He hadn’t said a word. I thought he actually was the devil himself, until Jeremiah released me. And I became friendly with Nicolas.

We aren’t friends exactly. I don’t have those. But we’re something. And he had given me more than he had to.

I almost want to thank him. But I know better.

I sigh and stand to my feet, crouching down to lace up my combat boots.

“One more question,” I say without looking up. “When do I start?”

Nicolas laughs. “It’s a one-shot deal. One shot kill. Halloween night only, Sidney. Your brother is a sadomasochist, you know?”

I smile, nod.

I know.

But no way in hell am I going to wait ‘til Halloween.

Chapter Eleven

Present

Finding Lucifer is harderthan I thought it would be.

For one, I don’t have his last name. I hadn’t thought to ask Nicolas what it was during our game, and now it’s too late for that. When I find Nicolas that night in the gym, he zips his lips and throws away an imaginary key. I roll my eyes and get to running on the treadmill. I work better when I get a sweat in.

I don’t listen to music, just the own steady beating of my heart, the inhales and exhales as I run through sprint intervals. I glance in the wall of mirrors in front of me and see the purple and blue bruising on my throat.

I haven’t seen Kristof since the night before. I’m glad. If I had, I might have punctured his lung with the long, curved knife I have in the cup holder of the treadmill. I had left the switchblade in his room in the chaos of my brother’s interruption, but I didn’t need it back. I had more knives in my room than I had clothes.

My eyes flick to Nicolas in the mirror. He’s doing weighted burpees at the far end of the gym, wearing a tank top and basketball shorts. I watch his body move for a long moment, marveling at the muscle tone. He’s breathing hard, and he runs a hand through his short blonde hair, transferring the hand weights to one hand to do so. He catches me looking at him in the mirror and shakes his head, rolling his eyes.

I laugh, bring my gaze back to myself.

I’m wearing a hoodie, letting the extra heat drench me as I power through another stretch of high intervals. My pale complexion is splotchy and red now, and I glance down at the muscles flexing in my thighs as I run, my long runner’s shorts swaying a little with the movement. I take pride in that muscle. It had taken me a long time to build it, half a year after my brother took me from Raven Park. When I’d been an escort, I’d ran, too, but never lifted weights. I didn’t practice fighting either or firing a gun or wielding a knife.

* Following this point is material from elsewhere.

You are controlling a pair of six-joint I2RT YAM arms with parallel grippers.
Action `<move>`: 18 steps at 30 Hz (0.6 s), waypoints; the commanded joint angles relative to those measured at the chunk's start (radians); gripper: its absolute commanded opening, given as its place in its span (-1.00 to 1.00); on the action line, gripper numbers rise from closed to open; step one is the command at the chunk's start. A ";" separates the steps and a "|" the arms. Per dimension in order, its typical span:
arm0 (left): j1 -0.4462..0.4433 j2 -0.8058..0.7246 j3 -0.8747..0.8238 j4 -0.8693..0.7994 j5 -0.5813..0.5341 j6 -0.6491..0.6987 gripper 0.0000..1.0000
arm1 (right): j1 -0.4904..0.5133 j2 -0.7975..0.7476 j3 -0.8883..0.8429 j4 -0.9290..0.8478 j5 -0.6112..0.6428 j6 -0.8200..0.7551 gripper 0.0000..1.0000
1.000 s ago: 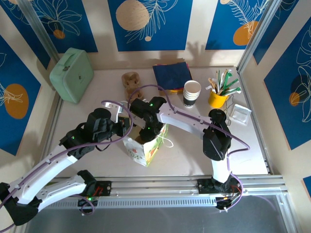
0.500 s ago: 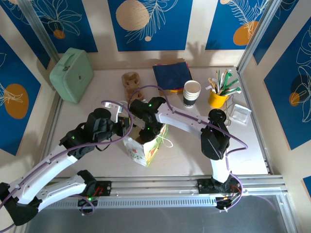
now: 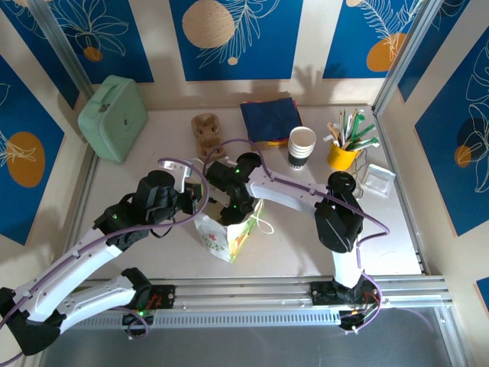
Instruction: Pack the takeout coffee
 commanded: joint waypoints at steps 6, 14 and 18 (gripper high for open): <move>-0.001 -0.020 0.020 -0.017 -0.006 0.014 -0.85 | 0.007 -0.041 -0.064 0.044 0.010 0.039 -0.14; -0.001 -0.026 0.019 -0.008 0.005 0.006 -0.86 | 0.006 -0.035 -0.059 0.047 0.024 0.045 0.04; -0.001 -0.026 0.018 -0.007 0.010 0.000 -0.86 | 0.006 -0.055 -0.037 0.031 0.029 0.043 0.19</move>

All that changed when I came to the Rain mansion. Even inside these walls, where most of my brother’s staff lives full-time, it’s hard to trust anyone. The only person I did trust was the one at my back, but I know that he would take a bullet for Jeremiah in a heartbeat before he thought to take one for me. I understand that loyalty. Nicolas has been here longer than I have. In truth, he’d known my brother longer, too.

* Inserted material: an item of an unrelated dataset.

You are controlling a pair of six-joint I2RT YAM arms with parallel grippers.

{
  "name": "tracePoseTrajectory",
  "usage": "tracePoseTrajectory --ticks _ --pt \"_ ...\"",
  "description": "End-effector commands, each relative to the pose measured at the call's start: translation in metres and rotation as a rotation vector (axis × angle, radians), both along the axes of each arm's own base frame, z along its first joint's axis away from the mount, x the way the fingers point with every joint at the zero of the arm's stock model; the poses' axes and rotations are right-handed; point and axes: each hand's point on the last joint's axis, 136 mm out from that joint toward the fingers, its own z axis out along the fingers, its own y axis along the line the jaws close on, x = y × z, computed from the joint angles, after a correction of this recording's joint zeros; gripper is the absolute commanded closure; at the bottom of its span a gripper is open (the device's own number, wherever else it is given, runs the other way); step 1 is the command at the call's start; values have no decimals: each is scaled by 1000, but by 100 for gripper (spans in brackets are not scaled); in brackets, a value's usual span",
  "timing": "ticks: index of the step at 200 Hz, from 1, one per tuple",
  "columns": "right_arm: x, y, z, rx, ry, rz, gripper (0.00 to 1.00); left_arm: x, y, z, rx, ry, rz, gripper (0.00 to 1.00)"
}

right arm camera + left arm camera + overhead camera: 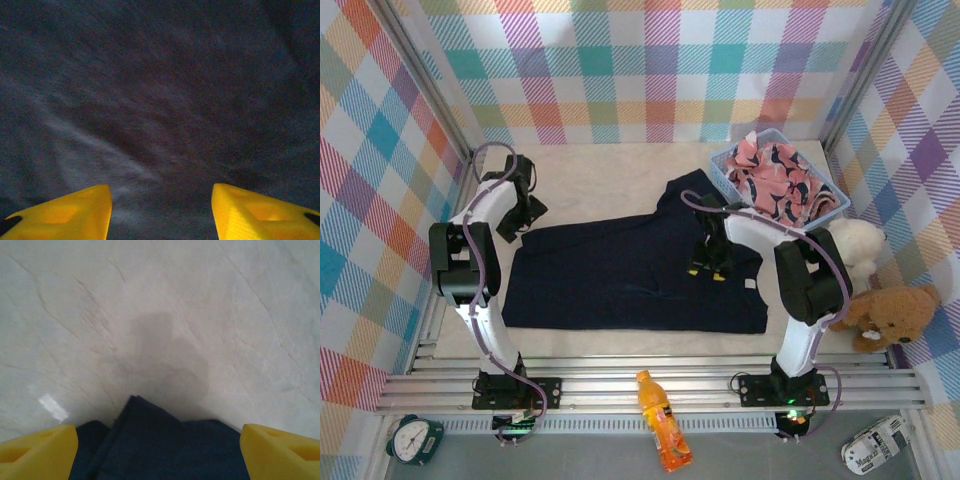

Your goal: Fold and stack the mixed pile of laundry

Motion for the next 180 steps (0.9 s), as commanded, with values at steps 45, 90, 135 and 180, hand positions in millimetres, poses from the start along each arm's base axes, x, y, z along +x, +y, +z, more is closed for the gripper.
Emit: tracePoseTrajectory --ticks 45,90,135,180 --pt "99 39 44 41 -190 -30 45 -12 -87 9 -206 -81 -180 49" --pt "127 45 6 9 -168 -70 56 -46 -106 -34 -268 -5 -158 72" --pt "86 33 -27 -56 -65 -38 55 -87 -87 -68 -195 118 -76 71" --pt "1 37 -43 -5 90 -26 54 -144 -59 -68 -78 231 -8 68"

Nicolas hadn’t been an Unsaint because his own family hadn’t been with the Society of 6. But he’d been my brother’s friend even before he started the Order of Rain.

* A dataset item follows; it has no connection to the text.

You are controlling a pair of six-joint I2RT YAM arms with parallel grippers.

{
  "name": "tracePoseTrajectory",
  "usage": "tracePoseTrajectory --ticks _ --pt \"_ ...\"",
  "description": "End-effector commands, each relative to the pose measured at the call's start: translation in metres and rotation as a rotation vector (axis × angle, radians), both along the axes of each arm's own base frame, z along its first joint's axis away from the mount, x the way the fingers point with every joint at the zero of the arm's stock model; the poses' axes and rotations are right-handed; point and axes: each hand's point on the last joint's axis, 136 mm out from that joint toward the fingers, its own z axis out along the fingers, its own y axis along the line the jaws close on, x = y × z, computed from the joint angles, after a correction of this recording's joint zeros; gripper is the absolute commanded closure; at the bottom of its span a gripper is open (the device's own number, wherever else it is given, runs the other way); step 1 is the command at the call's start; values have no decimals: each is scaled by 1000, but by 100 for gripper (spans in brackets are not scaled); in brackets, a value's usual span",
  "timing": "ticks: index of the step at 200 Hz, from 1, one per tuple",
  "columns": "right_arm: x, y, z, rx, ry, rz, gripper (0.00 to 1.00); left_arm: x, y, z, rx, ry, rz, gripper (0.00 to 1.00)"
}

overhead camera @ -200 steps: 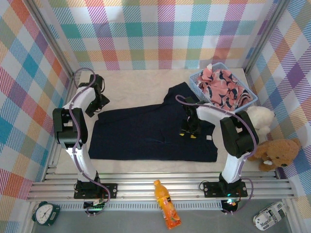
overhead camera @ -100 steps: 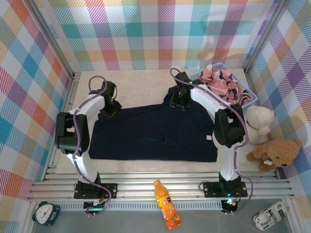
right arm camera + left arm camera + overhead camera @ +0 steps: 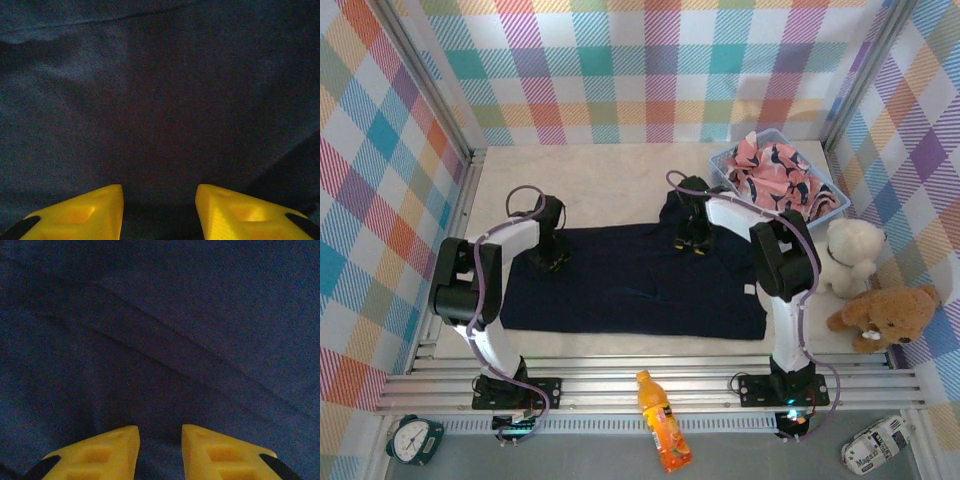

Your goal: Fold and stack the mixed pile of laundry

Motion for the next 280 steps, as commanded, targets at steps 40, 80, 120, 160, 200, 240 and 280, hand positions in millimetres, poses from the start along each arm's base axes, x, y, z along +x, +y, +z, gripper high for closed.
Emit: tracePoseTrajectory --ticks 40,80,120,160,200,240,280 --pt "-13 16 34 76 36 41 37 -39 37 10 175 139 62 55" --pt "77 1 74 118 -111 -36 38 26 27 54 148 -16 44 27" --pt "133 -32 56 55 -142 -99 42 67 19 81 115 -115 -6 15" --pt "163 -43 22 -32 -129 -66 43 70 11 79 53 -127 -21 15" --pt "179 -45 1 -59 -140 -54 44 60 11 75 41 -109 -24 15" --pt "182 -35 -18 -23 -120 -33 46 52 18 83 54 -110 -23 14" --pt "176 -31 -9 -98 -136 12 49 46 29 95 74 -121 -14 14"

After me and Jeremiah split up, when I was a kid, I had cried for him, even though he’d terrorized me. He was familiar. The devil I knew. The new homes I went to were full of worse monsters, worse devils. When I turned eighteen, found myself with no high school diploma (because I found writing in the library was more fun than writing in class), I had finally tasted freedom.

I’d fell into escorting after looking for easy jobs on the library computer. I’d worked for an older woman for a few months, learning the trade, how not to get caught, how to avoid the cops. And then I got tired of her taking my cut, so I got out from under her and took my clients with me. They brought me more.

I hadn’t been rich.

I should have been. But I undercharged, only wanted enough to pay my bills and buy books and clothes. Then, a year ago, when I decided I didn’t even want that, I’d taken the gun I had at the house for some perceived sense of self-protection and thought I’d retire early. Nineteen and ready to die.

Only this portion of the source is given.